■ WORK ITEM ■
The entries below must be repeated exactly. None may be skipped.

■ INPUT FOR THIS TASK ■
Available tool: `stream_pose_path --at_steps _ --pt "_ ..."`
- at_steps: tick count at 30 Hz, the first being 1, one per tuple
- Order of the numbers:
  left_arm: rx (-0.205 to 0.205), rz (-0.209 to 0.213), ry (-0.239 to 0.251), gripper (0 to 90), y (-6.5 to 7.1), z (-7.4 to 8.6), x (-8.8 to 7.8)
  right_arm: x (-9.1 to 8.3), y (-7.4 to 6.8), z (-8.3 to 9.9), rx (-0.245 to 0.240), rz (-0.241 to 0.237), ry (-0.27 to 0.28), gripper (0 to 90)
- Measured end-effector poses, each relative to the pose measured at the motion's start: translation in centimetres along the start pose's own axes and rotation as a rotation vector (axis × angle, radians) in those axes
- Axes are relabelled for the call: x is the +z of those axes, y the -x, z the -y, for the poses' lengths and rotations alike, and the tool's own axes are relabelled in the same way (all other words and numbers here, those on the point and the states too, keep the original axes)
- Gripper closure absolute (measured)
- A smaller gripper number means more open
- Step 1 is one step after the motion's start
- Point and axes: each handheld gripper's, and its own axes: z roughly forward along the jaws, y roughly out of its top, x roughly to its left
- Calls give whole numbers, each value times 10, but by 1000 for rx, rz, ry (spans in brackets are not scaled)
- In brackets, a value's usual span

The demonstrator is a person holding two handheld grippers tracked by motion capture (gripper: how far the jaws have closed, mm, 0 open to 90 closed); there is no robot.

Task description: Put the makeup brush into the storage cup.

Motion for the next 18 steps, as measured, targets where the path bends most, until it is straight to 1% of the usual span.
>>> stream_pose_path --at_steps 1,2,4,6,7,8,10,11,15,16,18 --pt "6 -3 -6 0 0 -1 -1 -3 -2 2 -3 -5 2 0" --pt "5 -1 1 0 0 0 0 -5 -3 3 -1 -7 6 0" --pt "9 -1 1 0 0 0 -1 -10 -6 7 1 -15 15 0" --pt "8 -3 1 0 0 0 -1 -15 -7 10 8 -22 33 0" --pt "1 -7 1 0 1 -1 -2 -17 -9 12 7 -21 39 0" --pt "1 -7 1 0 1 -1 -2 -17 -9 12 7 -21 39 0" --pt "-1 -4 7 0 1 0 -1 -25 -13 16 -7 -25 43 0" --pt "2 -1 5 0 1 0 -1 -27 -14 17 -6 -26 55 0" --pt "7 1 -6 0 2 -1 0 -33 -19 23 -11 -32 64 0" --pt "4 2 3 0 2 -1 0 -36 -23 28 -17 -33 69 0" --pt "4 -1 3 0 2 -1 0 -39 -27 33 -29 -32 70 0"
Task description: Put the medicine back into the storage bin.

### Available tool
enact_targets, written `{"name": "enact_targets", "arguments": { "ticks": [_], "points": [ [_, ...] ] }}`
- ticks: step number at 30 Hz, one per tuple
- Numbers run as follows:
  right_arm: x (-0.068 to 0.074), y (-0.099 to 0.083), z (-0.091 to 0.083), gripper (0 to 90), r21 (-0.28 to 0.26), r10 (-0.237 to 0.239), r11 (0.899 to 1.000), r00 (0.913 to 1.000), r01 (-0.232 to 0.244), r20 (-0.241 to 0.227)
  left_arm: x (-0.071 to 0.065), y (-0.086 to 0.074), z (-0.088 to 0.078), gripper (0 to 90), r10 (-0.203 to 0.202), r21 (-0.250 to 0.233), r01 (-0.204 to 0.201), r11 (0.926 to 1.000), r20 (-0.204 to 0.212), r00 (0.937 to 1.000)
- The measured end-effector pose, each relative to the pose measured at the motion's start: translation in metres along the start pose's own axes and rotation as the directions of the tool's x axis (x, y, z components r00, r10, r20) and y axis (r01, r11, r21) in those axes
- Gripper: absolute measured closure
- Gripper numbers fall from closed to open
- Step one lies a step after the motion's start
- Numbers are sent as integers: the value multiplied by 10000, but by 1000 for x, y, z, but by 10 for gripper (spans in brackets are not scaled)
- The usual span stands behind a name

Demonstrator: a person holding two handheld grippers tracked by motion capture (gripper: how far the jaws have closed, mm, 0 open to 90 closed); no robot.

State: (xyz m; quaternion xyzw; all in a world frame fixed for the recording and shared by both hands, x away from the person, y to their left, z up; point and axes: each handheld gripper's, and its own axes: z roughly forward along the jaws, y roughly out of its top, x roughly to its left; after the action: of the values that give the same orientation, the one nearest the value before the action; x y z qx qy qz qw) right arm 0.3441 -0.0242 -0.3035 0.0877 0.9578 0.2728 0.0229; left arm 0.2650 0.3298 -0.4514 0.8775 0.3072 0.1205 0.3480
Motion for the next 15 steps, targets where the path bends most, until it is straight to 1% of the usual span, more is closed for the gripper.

■ EXERCISE RESPONSE ■
Available tool: `stream_pose_path --at_steps _ --pt "_ ..."`
- at_steps: tick count at 30 Hz, the first being 1, one per tuple
- Order of the numbers:
  left_arm: rx (-0.205 to 0.205), rz (-0.209 to 0.213), ry (-0.239 to 0.251), gripper (0 to 90), y (-6.5 to 7.1), z (-7.4 to 8.6), x (-8.8 to 7.8)
  right_arm: x (-9.1 to 8.3), y (-7.4 to 6.8), z (-8.3 to 9.9), rx (-0.245 to 0.240), rz (-0.241 to 0.237), ry (-0.27 to 0.28), gripper (0 to 90)
- Measured end-effector poses, each relative to the pose measured at the motion's start: translation in centimetres along the start pose's own axes and rotation as a rotation vector (axis × angle, radians) in those axes
- Axes are relabelled for the call: x is the +z of those axes, y the -x, z the -y, for the poses' lengths and rotations alike, and the tool's own axes are relabelled in the same way (all other words and numbers here, those on the point and the states too, keep the original axes)
- Gripper closure absolute (measured)
- A smaller gripper number means more open
- Step 1 is one step after the motion's start
- Point and axes: each handheld gripper's, and its own axes: z roughly forward along the jaws, y roughly out of its top, x roughly to its left
- Calls give whole numbers, each value times 10, but by 1000 for rx, rz, ry (spans in brackets are not scaled)
- In brackets, a value's usual span

The demonstrator is a person holding two handheld grippers tracked by motion capture (gripper: how far the jaws have closed, mm, 0 open to 90 closed); there is no robot.

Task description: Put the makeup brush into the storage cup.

Motion for the next 18 steps, as measured, targets where the path bends most, until it is straight to 1% of the usual span.
>>> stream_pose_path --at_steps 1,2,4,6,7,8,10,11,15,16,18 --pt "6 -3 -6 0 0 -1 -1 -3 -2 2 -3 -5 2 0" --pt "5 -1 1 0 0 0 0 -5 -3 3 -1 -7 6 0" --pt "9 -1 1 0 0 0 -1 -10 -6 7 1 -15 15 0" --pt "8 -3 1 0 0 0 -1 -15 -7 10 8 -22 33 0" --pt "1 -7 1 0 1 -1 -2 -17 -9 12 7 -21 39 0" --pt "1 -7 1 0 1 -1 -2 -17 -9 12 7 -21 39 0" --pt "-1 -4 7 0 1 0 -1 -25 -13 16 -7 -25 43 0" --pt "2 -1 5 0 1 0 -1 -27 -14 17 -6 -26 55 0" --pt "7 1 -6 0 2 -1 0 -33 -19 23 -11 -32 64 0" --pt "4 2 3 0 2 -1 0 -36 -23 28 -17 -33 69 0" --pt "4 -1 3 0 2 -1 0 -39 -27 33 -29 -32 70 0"
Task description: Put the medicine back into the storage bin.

### Available tool
enact_targets, written `{"name": "enact_targets", "arguments": { "ticks": [_], "points": [ [_, ...] ] }}`
- ticks: step number at 30 Hz, one per tuple
- Numbers run as follows:
  right_arm: x (-0.068 to 0.074), y (-0.099 to 0.083), z (-0.091 to 0.083), gripper (0 to 90), r21 (-0.28 to 0.26), r10 (-0.237 to 0.239), r11 (0.899 to 1.000), r00 (0.913 to 1.000), r01 (-0.232 to 0.244), r20 (-0.241 to 0.227)
  left_arm: x (-0.071 to 0.065), y (-0.086 to 0.074), z (-0.088 to 0.078), gripper (0 to 90), r10 (-0.203 to 0.202), r21 (-0.250 to 0.233), r01 (-0.204 to 0.201), r11 (0.926 to 1.000), r20 (-0.204 to 0.212), r00 (0.937 to 1.000)
- The measured end-effector pose, each relative to the pose measured at the motion's start: translation in metres along the start pose's own axes and rotation as the directions of the tool's x axis (x, y, z components r00, r10, r20) and y axis (r01, r11, r21) in those axes
- Gripper: absolute measured closure
- Gripper numbers fall from closed to open
- Step one lies a step after the motion's start
- Numbers are sent as integers: the value multiplied by 10000, but by 1000 for x, y, z, but by 10 for gripper (spans in brackets are not scaled)
- The usual span stands behind a name

Demonstrator: a person holding two handheld grippers tracked by motion capture (gripper: how far the jaws have closed, mm, 0 open to 90 closed); no robot.

State: (xyz m; quaternion xyzw; all in a world frame fixed for the recording and shared by both hands, x away from the person, y to their left, z up; point and axes: each handheld gripper's, and its own axes: z roughly forward along the jaws, y roughly out of its top, x roughly to its left; after the action: of the values that give the same orientation, the one nearest the value before the action; x y z qx qy qz qw) right arm 0.3441 -0.0242 -0.3035 0.0877 0.9578 0.2728 0.0229; left arm 0.2650 0.3298 -0.4514 0.8775 0.3072 0.1205 0.3480
Motion for the next 15 steps, targets where the path bends most, until it is straight to 1% of the usual span, more is closed for the gripper.

That concludes the answer to the exercise.